ArXiv

Keeping Score: Efficiency Improvements in Neural Likelihood Surrogate Training via Score-Augmented Loss Functions

Authors
Alexander Shen, Mikael Kuusela
Categories
stat.ML, cs.LG
arXiv
https://arxiv.org/abs/2605.12118v1
PDF
https://arxiv.org/pdf/2605.12118v1

Brief

Shen and Kuusela (2026) introduce a score-augmented loss for neural likelihood surrogates in simulation-based inference, augmenting binary cross-entropy with exact parameter-space score ∇_θ log p(x | θ) and adaptive weighting based on loss gradients. Evaluated on network dynamics and spatial processes, the approach boosts surrogate quality and can match the effect of 10× more training data with under a 10% training-time increase.

Why it matters

Proposes a score-augmented loss for neural likelihood surrogates: augment binary cross-entropy with exact score information ∇_θ log p(x | θ) and adaptive, gradient-based weighting to exploit structure in stochastic process models (Shen & Kuusela, 2026).

Key details

  • On network-dynamics and spatial-process case studies, the method improves surrogate quality and, in some cases, yields downstream inference performance equivalent to a 10× increase in training data while increasing training time by less than 1.1×.
Source evidence

Abstract

For stochastic process models, parameter inference is often severely bottlenecked by computationally expensive likelihood functions. Simulation-based inference (SBI) bypasses this restriction by constructing amortized surrogate likelihoods, but most SBI methods assume a black-box data generating process. While these surrogates are exact in the limit of infinite training data, practical scenarios force a strict tradeoff between model quality and simulation cost. In this work, we loosen the black-box assumption of SBI to improve this tradeoff for structured stochastic process models.
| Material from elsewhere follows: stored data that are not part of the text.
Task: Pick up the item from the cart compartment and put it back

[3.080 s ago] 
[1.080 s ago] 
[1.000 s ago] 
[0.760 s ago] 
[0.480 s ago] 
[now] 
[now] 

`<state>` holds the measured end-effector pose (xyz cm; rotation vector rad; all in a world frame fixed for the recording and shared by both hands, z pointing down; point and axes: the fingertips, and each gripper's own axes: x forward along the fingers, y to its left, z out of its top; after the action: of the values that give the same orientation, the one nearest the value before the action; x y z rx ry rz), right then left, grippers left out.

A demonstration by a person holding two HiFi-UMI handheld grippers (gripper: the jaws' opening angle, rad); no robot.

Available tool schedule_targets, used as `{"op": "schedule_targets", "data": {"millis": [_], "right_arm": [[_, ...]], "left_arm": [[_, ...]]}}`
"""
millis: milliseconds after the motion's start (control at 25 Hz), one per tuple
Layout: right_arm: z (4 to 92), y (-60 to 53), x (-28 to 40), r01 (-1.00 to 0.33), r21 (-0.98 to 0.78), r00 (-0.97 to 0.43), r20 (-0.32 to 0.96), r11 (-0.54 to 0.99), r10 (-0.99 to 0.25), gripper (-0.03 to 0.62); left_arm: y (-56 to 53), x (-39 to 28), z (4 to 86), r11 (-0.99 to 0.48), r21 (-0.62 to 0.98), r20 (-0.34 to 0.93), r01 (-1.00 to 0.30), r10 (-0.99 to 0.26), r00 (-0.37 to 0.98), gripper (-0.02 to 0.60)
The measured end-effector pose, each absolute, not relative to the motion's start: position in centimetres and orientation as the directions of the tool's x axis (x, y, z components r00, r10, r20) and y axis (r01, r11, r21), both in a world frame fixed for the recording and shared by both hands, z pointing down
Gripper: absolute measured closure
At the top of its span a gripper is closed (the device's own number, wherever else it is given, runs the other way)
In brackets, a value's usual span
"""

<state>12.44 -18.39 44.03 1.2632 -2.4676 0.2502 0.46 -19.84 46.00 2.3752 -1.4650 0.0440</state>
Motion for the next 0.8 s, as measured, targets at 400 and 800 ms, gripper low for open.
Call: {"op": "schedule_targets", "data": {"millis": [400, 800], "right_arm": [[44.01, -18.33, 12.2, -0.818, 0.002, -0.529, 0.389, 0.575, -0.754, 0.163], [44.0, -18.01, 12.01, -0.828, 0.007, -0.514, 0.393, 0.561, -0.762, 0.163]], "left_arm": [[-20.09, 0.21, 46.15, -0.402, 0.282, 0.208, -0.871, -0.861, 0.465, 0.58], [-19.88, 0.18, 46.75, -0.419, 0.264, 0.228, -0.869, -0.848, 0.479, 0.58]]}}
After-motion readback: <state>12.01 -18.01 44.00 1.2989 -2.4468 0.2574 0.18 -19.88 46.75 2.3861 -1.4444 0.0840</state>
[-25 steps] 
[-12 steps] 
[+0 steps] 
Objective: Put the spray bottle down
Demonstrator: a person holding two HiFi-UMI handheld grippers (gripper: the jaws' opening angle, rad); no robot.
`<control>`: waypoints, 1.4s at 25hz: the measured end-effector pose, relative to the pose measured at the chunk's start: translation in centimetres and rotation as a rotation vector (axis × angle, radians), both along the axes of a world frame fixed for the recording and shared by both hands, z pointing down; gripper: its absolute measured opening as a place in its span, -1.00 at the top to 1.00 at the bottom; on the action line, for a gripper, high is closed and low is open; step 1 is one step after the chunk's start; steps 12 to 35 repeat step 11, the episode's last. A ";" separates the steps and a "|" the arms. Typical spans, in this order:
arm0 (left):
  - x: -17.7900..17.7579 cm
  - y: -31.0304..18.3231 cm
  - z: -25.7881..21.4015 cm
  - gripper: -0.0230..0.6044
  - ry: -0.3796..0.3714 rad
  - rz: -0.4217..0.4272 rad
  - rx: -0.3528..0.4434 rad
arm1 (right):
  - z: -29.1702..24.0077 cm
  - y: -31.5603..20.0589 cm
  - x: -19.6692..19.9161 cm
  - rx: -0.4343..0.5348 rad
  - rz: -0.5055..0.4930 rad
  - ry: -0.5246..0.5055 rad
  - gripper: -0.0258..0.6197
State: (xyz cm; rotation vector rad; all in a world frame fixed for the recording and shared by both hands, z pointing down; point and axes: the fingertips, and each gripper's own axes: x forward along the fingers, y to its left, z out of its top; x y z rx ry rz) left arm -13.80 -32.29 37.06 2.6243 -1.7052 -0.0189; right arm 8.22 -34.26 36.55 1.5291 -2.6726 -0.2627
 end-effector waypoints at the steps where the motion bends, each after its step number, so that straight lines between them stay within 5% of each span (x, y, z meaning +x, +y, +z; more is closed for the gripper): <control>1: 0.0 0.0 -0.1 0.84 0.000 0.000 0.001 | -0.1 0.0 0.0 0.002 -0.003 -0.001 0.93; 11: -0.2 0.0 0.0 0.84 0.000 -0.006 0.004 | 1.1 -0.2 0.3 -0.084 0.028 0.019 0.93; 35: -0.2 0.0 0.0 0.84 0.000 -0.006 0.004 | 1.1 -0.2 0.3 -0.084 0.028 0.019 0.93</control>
Specifically, for neural network likelihood surrogates trained via probabilistic classification, we propose to augment the standard binary cross-entropy loss with exact score information $\nabla_θ\log p(x \mid θ)$ and adaptive weighting based on loss gradients. We evaluate our approach on case studies involving network dynamics and spatial processes, demonstrating that our method improves surrogate quality at a drastically lower computational cost than generating more training data. Notably, in some cases, our approach achieves downstream inference performance equivalent to a 10x increase in training data with less than a 1.1x increase in training time.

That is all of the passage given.